#### Instructions for the task
For the material below, return exactly the lines starting at the line containing "Pointing on the" and ending at the line containing "Whatever is drawn", both ends included, and no others.

:: Data for this exercise

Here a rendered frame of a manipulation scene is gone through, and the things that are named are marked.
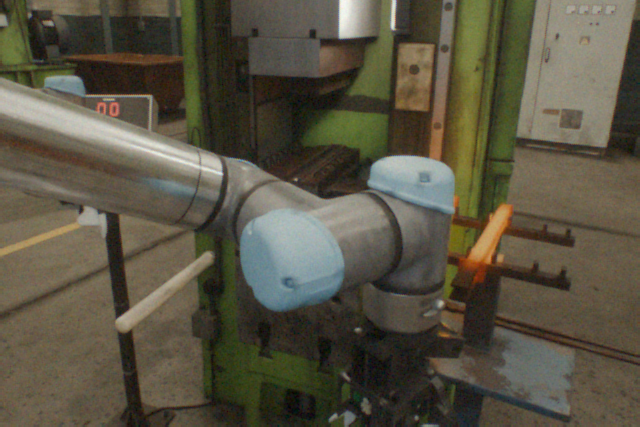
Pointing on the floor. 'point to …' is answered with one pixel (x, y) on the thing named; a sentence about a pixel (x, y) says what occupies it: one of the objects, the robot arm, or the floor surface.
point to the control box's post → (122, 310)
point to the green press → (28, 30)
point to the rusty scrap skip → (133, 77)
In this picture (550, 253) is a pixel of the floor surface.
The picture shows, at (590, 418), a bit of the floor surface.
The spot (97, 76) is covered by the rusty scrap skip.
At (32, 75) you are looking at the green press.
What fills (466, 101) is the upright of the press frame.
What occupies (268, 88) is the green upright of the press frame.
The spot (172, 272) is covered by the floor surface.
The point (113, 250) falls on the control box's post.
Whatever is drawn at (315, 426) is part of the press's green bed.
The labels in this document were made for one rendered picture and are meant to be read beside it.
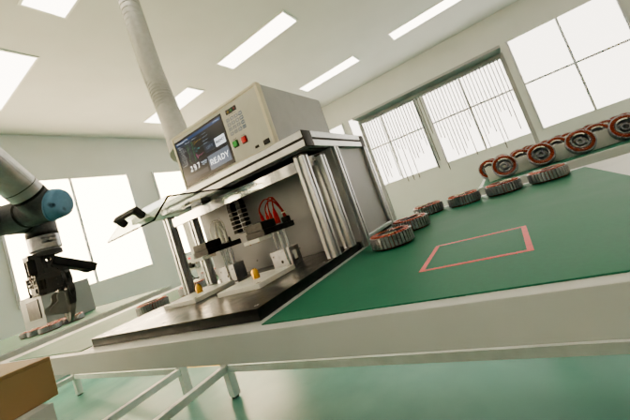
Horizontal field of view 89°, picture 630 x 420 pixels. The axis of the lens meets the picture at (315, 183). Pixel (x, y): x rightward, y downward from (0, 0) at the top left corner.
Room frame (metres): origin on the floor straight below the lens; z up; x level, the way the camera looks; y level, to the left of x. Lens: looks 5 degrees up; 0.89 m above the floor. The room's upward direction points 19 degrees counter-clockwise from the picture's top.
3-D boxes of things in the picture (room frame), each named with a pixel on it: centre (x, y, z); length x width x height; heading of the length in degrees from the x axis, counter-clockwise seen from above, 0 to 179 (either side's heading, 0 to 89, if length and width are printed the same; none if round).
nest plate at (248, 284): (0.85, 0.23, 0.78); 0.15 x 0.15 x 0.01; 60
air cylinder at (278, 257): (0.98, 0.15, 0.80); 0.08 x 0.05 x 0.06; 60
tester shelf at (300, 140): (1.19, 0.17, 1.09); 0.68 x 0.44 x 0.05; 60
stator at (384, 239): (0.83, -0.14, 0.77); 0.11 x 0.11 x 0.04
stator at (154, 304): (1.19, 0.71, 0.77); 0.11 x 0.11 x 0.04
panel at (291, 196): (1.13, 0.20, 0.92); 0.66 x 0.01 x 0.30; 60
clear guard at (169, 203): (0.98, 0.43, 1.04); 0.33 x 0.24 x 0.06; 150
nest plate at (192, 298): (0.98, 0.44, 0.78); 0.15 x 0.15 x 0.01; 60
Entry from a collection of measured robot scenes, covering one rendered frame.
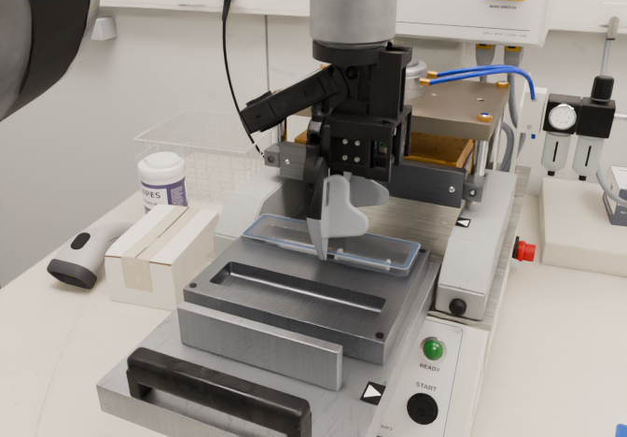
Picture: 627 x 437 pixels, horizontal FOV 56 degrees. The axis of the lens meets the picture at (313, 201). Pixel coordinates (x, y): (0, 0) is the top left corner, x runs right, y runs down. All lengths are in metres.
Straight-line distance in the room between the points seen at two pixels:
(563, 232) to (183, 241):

::::
:: Data for this exercise

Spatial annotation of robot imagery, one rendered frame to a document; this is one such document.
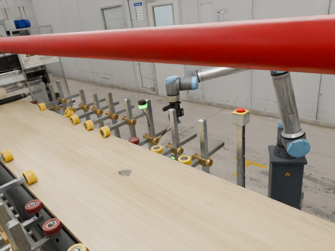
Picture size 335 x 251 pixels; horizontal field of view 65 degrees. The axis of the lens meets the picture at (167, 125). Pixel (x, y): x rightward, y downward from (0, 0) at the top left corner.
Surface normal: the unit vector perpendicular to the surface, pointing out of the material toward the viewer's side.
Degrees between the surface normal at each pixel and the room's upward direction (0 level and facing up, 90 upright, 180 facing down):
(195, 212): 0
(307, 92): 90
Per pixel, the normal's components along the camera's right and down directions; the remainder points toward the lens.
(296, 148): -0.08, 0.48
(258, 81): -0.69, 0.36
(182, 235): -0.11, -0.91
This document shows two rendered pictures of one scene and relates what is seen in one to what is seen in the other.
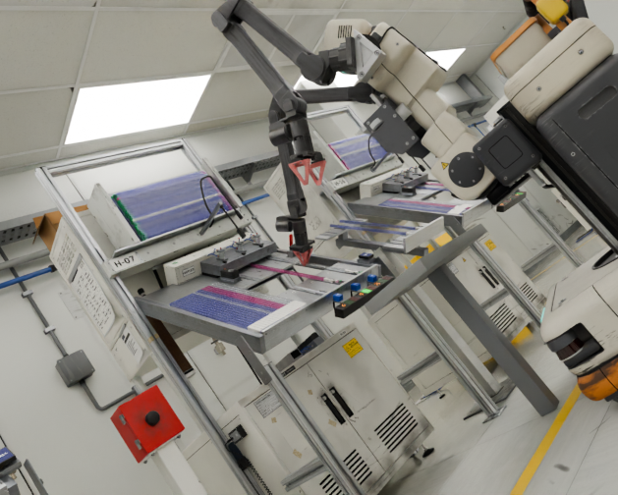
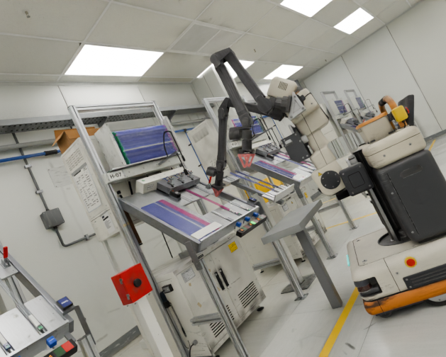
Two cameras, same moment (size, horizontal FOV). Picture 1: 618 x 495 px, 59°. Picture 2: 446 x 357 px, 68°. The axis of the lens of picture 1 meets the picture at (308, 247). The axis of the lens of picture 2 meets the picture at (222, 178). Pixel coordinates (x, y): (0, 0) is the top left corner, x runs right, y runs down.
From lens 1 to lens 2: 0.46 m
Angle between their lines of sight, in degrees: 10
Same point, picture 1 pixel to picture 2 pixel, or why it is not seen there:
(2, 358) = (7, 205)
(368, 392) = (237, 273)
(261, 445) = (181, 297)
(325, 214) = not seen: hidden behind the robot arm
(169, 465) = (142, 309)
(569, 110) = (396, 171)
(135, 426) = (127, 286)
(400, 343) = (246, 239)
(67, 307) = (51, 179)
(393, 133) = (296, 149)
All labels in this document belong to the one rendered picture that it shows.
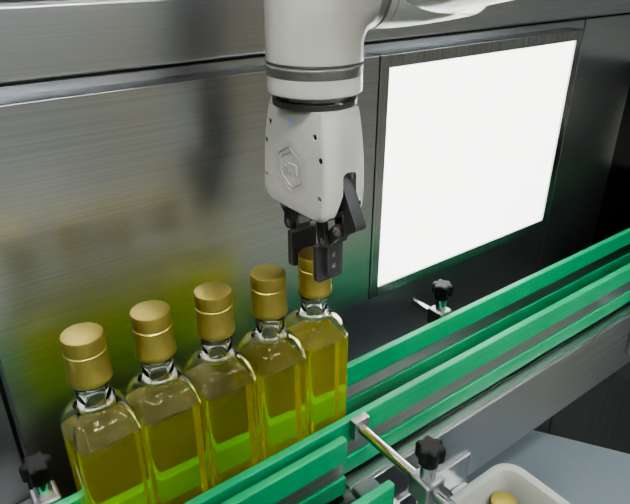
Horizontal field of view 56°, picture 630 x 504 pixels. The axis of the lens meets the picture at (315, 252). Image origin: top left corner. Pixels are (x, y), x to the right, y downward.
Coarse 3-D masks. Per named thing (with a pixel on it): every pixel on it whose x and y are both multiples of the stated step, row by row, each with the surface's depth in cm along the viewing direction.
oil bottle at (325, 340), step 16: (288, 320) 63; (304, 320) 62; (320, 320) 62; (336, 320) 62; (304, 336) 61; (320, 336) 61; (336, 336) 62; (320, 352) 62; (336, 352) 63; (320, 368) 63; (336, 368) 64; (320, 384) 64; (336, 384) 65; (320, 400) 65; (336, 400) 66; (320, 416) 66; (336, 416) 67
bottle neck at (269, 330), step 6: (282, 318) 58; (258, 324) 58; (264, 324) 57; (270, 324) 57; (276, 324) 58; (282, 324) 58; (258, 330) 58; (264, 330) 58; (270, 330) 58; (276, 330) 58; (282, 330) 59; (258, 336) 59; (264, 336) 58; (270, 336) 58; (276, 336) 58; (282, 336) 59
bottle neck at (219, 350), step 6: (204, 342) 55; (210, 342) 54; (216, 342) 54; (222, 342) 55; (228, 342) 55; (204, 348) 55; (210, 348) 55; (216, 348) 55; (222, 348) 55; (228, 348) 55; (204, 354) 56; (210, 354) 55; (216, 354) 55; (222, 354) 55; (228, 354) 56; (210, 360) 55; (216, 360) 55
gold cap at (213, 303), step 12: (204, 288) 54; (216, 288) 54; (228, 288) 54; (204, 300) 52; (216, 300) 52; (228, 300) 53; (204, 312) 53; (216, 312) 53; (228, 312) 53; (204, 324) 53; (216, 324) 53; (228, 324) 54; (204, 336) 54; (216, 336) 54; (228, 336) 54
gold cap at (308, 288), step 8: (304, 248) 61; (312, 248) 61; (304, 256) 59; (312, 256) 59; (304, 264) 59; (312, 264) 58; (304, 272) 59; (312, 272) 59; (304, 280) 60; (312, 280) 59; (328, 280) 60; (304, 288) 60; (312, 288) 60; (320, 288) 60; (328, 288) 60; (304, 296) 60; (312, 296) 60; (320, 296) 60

::::
:: Data for this exercise

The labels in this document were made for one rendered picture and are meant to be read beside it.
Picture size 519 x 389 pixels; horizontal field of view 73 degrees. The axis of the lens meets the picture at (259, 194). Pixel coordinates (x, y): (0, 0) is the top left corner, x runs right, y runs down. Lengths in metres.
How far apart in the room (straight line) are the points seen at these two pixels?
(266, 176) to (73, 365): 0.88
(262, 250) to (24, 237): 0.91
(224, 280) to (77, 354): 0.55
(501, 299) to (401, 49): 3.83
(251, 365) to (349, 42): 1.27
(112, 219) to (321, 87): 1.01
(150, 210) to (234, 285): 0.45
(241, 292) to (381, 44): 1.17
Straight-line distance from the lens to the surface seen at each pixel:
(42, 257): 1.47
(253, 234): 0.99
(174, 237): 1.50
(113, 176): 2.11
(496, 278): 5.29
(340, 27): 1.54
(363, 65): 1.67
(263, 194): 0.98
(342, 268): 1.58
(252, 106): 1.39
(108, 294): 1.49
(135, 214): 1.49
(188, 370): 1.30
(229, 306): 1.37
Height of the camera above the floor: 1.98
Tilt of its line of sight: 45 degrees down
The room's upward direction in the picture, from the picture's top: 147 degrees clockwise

::::

#### Answer box
Pointing on the floor. 'point to …' is answered with one pixel (x, y) on the thing named; a sentence about a pixel (x, y) says what occupies it: one of the objects, the robot arm, or the floor surface.
point to the control box's post → (122, 310)
point to the green press → (28, 30)
point to the rusty scrap skip → (133, 77)
In this picture (550, 253) is a pixel of the floor surface.
The picture shows, at (590, 418), a bit of the floor surface.
The spot (97, 76) is covered by the rusty scrap skip.
At (32, 75) you are looking at the green press.
What fills (466, 101) is the upright of the press frame.
What occupies (268, 88) is the green upright of the press frame.
The spot (172, 272) is covered by the floor surface.
The point (113, 250) falls on the control box's post.
Whatever is drawn at (315, 426) is part of the press's green bed.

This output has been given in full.